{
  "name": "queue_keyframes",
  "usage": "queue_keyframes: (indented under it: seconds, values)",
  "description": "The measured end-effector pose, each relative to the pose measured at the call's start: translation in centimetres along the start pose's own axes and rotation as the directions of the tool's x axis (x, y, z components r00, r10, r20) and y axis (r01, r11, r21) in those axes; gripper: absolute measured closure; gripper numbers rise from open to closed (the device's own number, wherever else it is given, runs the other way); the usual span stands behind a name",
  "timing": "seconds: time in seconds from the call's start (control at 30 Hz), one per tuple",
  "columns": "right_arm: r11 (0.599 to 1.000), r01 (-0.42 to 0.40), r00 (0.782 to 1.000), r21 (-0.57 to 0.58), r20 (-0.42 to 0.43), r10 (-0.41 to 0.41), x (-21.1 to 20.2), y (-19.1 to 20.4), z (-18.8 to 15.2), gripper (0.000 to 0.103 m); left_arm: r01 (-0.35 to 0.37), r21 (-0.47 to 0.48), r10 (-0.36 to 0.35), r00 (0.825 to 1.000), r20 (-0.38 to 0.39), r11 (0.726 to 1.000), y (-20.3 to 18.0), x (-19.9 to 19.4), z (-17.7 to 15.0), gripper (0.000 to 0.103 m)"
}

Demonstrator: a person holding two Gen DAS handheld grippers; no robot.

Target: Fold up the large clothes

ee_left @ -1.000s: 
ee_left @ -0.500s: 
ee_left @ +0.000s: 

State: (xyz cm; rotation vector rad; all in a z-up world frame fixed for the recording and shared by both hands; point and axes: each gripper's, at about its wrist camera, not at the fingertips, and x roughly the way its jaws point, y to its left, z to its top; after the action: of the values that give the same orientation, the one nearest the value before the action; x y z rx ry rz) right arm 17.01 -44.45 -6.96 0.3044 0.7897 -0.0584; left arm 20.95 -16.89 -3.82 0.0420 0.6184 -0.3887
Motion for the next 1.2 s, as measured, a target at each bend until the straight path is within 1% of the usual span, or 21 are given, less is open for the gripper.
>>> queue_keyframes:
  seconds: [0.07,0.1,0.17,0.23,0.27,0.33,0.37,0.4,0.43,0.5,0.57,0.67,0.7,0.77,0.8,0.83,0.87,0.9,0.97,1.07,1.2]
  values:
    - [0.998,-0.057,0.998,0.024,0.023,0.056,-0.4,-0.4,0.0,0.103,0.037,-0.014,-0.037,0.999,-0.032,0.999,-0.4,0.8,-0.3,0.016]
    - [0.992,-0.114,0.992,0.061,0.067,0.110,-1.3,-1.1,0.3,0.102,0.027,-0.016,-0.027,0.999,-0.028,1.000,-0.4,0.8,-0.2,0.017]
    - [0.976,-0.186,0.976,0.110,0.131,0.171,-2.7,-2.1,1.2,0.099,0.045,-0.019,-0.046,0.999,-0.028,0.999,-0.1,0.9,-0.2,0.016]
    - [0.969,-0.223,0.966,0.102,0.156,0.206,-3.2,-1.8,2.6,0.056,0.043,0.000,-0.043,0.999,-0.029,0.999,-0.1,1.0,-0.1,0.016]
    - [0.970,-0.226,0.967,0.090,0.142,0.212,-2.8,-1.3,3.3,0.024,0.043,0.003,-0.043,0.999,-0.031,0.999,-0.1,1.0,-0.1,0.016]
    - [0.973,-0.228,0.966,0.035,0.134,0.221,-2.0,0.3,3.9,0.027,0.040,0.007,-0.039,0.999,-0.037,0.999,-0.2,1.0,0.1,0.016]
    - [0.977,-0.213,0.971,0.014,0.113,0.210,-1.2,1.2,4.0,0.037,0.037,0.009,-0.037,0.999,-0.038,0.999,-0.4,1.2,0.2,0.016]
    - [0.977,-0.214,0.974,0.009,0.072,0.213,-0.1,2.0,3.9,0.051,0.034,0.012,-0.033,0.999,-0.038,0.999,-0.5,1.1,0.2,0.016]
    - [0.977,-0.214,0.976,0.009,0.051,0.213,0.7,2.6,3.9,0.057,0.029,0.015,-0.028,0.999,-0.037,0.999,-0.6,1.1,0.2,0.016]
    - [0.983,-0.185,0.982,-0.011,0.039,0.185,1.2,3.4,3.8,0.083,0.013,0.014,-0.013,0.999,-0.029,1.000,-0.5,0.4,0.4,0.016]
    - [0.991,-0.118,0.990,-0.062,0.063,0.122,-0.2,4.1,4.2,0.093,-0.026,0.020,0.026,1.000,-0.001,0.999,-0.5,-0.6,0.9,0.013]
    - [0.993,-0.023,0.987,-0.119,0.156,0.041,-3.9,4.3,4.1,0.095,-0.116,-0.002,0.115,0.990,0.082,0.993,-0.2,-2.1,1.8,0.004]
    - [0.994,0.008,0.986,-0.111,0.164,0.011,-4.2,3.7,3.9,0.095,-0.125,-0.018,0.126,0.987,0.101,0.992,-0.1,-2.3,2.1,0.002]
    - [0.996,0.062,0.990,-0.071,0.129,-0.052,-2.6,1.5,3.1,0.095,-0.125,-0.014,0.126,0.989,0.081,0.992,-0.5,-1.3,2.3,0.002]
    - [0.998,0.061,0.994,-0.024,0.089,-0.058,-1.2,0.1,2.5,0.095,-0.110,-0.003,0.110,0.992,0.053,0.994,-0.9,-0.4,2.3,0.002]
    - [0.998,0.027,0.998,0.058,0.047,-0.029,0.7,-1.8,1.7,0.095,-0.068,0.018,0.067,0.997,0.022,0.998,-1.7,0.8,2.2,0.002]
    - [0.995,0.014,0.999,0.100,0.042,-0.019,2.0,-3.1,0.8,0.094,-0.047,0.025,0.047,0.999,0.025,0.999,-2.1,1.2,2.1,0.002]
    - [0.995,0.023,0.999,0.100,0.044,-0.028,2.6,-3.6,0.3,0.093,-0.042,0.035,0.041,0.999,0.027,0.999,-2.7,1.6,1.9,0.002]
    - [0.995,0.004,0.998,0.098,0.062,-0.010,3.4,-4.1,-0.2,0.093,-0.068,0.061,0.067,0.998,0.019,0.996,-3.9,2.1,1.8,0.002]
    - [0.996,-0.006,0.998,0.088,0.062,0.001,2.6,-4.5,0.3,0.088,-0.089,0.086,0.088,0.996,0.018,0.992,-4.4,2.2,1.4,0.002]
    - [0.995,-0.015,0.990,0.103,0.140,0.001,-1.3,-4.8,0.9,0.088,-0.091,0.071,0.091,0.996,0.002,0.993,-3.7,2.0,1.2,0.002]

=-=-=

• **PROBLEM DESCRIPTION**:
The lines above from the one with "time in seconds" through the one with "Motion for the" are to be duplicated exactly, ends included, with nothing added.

• **TASK SOLUTION**:
  "timing": "seconds: time in seconds from the call's start (control at 30 Hz), one per tuple",
  "columns": "right_arm: r11 (0.599 to 1.000), r01 (-0.42 to 0.40), r00 (0.782 to 1.000), r21 (-0.57 to 0.58), r20 (-0.42 to 0.43), r10 (-0.41 to 0.41), x (-21.1 to 20.2), y (-19.1 to 20.4), z (-18.8 to 15.2), gripper (0.000 to 0.103 m); left_arm: r01 (-0.35 to 0.37), r21 (-0.47 to 0.48), r10 (-0.36 to 0.35), r00 (0.825 to 1.000), r20 (-0.38 to 0.39), r11 (0.726 to 1.000), y (-20.3 to 18.0), x (-19.9 to 19.4), z (-17.7 to 15.0), gripper (0.000 to 0.103 m)"
}

Demonstrator: a person holding two Gen DAS handheld grippers; no robot.

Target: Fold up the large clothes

ee_left @ -1.000s: 
ee_left @ -0.500s: 
ee_left @ +0.000s: 

State: (xyz cm; rotation vector rad; all in a z-up world frame fixed for the recording and shared by both hands; point and axes: each gripper's, at about its wrist camera, not at the fingertips, and x roughly the way its jaws point, y to its left, z to its top; after the action: of the values that give the same orientation, the one nearest the value before the action; x y z rx ry rz) right arm 17.01 -44.45 -6.96 0.3044 0.7897 -0.0584; left arm 20.95 -16.89 -3.82 0.0420 0.6184 -0.3887
Motion for the next 1.2 s, as measured, a target at each bend until the straight path is within 1% of the usual span, or 21 are given, less is open for the gripper.

Nothing further is required of the output.